A new season brings with it a new coach and system in Winston-Salem.  As the Demon Deacons adjust to life in the Clawson era, fans will also notice the stark contrast between the Jim Grobe option-oriented offense and Clawson's open attack.

Grobe preferred his quarterbacks to be at least efficiently mobile in order to run the option, but whoever is named the starter under Clawson will be asked to be both mobile in the pocket and create positive plays when a young offensive line breaks down.  Both returning backup Tyler Cameron and Kevin Sousa, who originally committed to Michigan as a quarterback before switching positions under Grobe, have the size and skill to shoulder that load.  Two freshmen, John Wolford and Travis Smith, will challenge for the job, but both are smaller than the returners and, while athletic, have the tendencies of more traditional pocket passers.

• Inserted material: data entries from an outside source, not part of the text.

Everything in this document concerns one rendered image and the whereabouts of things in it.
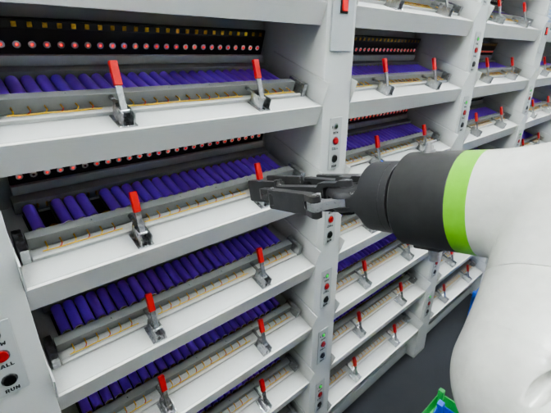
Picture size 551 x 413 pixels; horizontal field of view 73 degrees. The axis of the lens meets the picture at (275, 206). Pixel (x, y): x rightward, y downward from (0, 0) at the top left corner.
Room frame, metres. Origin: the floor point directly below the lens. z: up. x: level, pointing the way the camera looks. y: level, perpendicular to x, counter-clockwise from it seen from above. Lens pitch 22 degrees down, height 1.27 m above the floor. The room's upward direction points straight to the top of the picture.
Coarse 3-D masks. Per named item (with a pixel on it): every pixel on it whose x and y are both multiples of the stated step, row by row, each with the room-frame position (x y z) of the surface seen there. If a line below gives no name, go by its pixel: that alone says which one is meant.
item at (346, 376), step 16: (400, 320) 1.32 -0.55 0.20; (416, 320) 1.32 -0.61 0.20; (384, 336) 1.24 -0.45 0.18; (400, 336) 1.25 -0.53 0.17; (352, 352) 1.11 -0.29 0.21; (368, 352) 1.15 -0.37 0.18; (384, 352) 1.16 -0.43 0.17; (336, 368) 1.04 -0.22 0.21; (352, 368) 1.07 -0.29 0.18; (368, 368) 1.08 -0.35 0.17; (336, 384) 1.00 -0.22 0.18; (352, 384) 1.01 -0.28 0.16; (336, 400) 0.95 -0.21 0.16
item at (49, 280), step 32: (160, 160) 0.76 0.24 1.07; (288, 160) 0.92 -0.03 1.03; (128, 224) 0.61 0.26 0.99; (192, 224) 0.64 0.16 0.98; (224, 224) 0.66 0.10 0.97; (256, 224) 0.72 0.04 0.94; (32, 256) 0.50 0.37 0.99; (64, 256) 0.51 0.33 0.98; (96, 256) 0.52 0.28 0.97; (128, 256) 0.53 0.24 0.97; (160, 256) 0.58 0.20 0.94; (32, 288) 0.44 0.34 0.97; (64, 288) 0.47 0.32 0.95
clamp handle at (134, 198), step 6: (132, 192) 0.58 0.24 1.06; (132, 198) 0.57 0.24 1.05; (138, 198) 0.58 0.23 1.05; (132, 204) 0.57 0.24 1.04; (138, 204) 0.58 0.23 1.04; (138, 210) 0.57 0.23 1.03; (138, 216) 0.57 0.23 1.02; (138, 222) 0.57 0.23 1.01; (138, 228) 0.57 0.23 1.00; (144, 228) 0.57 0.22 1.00
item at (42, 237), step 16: (256, 176) 0.80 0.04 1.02; (192, 192) 0.70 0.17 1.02; (208, 192) 0.71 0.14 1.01; (224, 192) 0.74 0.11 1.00; (240, 192) 0.75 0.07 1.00; (128, 208) 0.61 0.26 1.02; (144, 208) 0.62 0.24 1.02; (160, 208) 0.64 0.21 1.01; (176, 208) 0.67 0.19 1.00; (192, 208) 0.67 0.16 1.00; (64, 224) 0.54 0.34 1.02; (80, 224) 0.55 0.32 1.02; (96, 224) 0.57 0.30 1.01; (112, 224) 0.58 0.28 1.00; (32, 240) 0.50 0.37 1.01; (48, 240) 0.52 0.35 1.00; (80, 240) 0.54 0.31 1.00
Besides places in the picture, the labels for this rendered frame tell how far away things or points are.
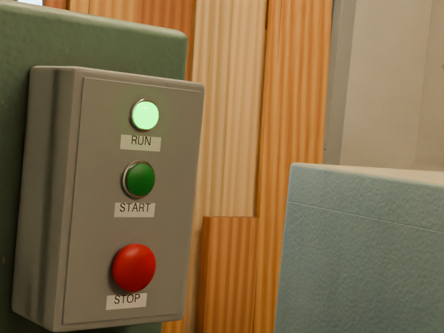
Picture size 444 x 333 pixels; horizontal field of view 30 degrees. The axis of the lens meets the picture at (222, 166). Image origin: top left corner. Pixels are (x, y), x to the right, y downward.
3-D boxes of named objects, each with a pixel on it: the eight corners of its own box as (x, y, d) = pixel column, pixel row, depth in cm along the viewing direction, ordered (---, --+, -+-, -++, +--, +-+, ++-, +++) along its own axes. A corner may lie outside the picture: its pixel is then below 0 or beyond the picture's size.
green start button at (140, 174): (119, 197, 51) (123, 158, 51) (151, 198, 53) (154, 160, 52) (125, 199, 51) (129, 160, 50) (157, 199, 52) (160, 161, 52)
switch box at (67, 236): (7, 311, 54) (28, 65, 53) (136, 301, 60) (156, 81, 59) (53, 335, 49) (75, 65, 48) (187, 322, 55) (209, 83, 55)
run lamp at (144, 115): (128, 129, 51) (131, 97, 51) (154, 132, 52) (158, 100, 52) (134, 131, 50) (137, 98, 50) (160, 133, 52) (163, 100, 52)
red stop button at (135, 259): (107, 291, 51) (111, 242, 51) (147, 288, 53) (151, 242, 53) (116, 294, 50) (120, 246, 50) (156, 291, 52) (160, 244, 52)
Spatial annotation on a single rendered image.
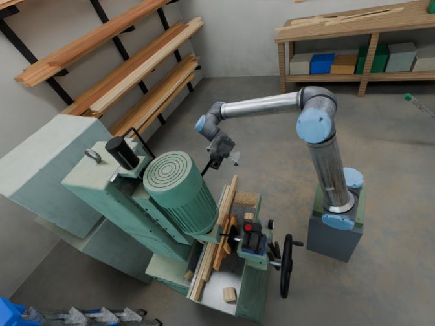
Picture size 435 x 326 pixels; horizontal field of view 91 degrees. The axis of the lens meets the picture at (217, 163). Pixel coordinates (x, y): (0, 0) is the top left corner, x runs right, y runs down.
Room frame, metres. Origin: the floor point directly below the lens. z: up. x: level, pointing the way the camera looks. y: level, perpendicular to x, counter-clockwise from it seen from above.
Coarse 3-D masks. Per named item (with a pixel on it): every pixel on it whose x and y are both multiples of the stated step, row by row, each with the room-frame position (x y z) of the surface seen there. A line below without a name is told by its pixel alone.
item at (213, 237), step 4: (216, 224) 0.51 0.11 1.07; (216, 228) 0.49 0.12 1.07; (220, 228) 0.49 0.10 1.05; (212, 232) 0.48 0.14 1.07; (216, 232) 0.47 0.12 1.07; (220, 232) 0.48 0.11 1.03; (192, 236) 0.52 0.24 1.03; (196, 236) 0.50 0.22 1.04; (200, 236) 0.49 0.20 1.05; (204, 236) 0.48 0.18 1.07; (208, 236) 0.47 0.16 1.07; (212, 236) 0.46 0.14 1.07; (216, 236) 0.45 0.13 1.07; (220, 236) 0.47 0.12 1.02; (204, 240) 0.49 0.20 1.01; (208, 240) 0.47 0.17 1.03; (212, 240) 0.46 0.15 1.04; (216, 240) 0.45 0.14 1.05; (220, 240) 0.46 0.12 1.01
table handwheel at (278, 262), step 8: (288, 240) 0.37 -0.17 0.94; (288, 248) 0.33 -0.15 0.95; (288, 256) 0.30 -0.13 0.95; (272, 264) 0.34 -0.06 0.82; (280, 264) 0.32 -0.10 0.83; (288, 264) 0.28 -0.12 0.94; (288, 272) 0.31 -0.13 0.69; (280, 280) 0.24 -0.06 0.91; (288, 280) 0.27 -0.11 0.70; (280, 288) 0.22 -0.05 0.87; (288, 288) 0.23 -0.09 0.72
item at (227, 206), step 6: (234, 180) 0.81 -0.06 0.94; (234, 186) 0.78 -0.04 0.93; (228, 198) 0.71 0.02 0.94; (228, 204) 0.67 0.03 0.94; (228, 210) 0.65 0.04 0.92; (222, 216) 0.61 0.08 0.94; (222, 222) 0.58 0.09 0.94; (210, 252) 0.45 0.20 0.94; (210, 258) 0.42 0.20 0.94; (210, 264) 0.40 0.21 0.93; (204, 270) 0.38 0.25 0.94; (210, 270) 0.38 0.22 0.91; (204, 276) 0.36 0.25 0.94
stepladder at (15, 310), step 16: (0, 304) 0.49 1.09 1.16; (0, 320) 0.42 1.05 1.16; (16, 320) 0.41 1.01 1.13; (32, 320) 0.45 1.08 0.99; (48, 320) 0.43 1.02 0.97; (64, 320) 0.49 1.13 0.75; (80, 320) 0.46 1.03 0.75; (96, 320) 0.51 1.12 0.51; (112, 320) 0.47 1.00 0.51; (128, 320) 0.51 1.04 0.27; (144, 320) 0.49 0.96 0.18
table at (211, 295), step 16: (240, 208) 0.64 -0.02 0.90; (256, 208) 0.60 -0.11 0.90; (240, 224) 0.55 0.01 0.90; (272, 240) 0.43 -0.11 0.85; (224, 272) 0.36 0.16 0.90; (240, 272) 0.33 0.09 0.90; (208, 288) 0.32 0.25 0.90; (240, 288) 0.27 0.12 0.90; (208, 304) 0.26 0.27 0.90; (224, 304) 0.24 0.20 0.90
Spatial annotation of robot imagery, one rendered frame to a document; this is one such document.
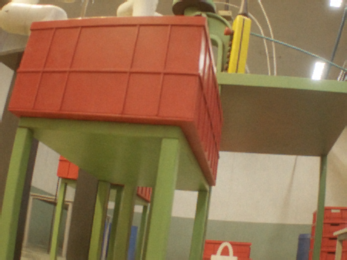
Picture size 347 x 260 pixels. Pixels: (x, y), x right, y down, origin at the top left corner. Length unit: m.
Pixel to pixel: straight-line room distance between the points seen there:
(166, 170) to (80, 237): 1.13
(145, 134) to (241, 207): 9.19
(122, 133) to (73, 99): 0.12
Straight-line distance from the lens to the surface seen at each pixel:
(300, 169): 10.14
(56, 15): 1.59
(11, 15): 1.61
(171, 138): 0.73
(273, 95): 1.53
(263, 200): 9.92
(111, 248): 2.00
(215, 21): 1.92
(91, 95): 0.78
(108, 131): 0.77
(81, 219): 1.81
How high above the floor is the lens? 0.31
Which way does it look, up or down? 18 degrees up
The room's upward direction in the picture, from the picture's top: 8 degrees clockwise
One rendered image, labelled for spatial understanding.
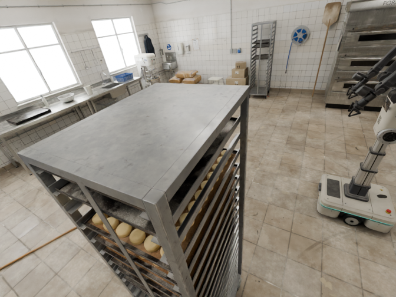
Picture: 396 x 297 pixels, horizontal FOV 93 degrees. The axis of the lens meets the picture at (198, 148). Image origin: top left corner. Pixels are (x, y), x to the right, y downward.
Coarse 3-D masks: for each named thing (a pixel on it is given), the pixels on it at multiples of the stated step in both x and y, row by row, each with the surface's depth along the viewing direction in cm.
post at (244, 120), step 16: (240, 112) 82; (240, 128) 87; (240, 144) 91; (240, 160) 97; (240, 176) 103; (240, 192) 110; (240, 208) 118; (240, 224) 127; (240, 240) 138; (240, 256) 151; (240, 272) 167
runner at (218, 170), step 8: (232, 144) 86; (224, 160) 73; (216, 168) 74; (216, 176) 68; (208, 184) 67; (208, 192) 63; (200, 200) 58; (192, 208) 59; (200, 208) 59; (192, 216) 54; (184, 224) 55; (184, 232) 51; (168, 264) 46
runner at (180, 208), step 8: (232, 128) 76; (224, 144) 70; (216, 152) 63; (208, 168) 59; (200, 176) 55; (192, 192) 51; (184, 200) 48; (184, 208) 49; (176, 216) 46; (152, 240) 42
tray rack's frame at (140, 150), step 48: (144, 96) 81; (192, 96) 74; (240, 96) 68; (48, 144) 54; (96, 144) 51; (144, 144) 48; (192, 144) 45; (48, 192) 60; (144, 192) 34; (192, 288) 56
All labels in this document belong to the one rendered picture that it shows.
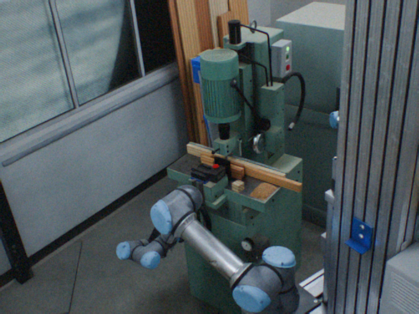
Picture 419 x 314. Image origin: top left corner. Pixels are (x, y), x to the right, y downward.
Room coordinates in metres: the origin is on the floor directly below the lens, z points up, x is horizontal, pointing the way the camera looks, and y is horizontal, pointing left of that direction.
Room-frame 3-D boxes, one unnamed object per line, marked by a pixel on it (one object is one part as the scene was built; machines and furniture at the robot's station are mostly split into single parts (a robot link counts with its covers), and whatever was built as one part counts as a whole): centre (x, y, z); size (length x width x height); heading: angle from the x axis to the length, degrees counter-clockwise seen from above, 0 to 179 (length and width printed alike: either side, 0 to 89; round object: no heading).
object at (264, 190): (1.97, -0.24, 0.91); 0.12 x 0.09 x 0.03; 140
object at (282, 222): (2.30, -0.16, 0.36); 0.58 x 0.45 x 0.71; 140
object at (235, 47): (2.32, -0.17, 1.54); 0.08 x 0.08 x 0.17; 50
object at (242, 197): (2.11, -0.04, 0.87); 0.61 x 0.30 x 0.06; 50
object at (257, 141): (2.23, -0.26, 1.02); 0.12 x 0.03 x 0.12; 140
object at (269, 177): (2.13, -0.19, 0.92); 0.59 x 0.02 x 0.04; 50
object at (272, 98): (2.28, -0.34, 1.23); 0.09 x 0.08 x 0.15; 140
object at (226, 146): (2.22, -0.10, 1.03); 0.14 x 0.07 x 0.09; 140
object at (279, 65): (2.37, -0.40, 1.40); 0.10 x 0.06 x 0.16; 140

Given a confident signal-caller, Clawson's offensive model works.  Last year at Bowling Green, his offense ranked in the top 10 in the nation in offensive efficiency by utilizing short routes, run-pass options and an outside running game that attacks the edges of the defense.  The Deacons have the perfect man for that outside attack in speedy Orville Reynolds.

One of the first moves Clawson made during spring practice was moving Reynolds back from wideout to his natural position at running back.  The year at receiver should pay dividends, and the Clawson offense will call for him to both beat linebackers to the edge on the ground and find cushions in zone defenses for short yardage passes.  Look for Reynolds to be Clawson's do-everything man in a first-year offense that remains short on playmakers.

One similarity fans will see between last year and this coming fall will be the consistent and focused use of the slot receiver.  It will be impossible to replace Michael Campanaro, the Deacs' all-time leader in receptions (229), but Virginia graduate transfer E.J. Scott will have an immediate and significant impact.  

Scott caught 29 passes and three touchdowns in 2012 and will need to be a security blanket for whichever inexperienced quarterback needs to find him on short routes when things break down.  Also helping downfield will be big targets Jared Crump (6'3") and Jonathan Williams (6'4") who both showed they can high point and win balls in the air as redshirt freshmen last year.

One thing is for sure: Everything will look different this year on BB&T Field.  From the players to the coaches to the formations, Deacons fans will get to see something new.  After five straight losing seasons, the change should be welcome.  Progress will be slow, but Dave Clawson has shown his open attack can right the ship given time.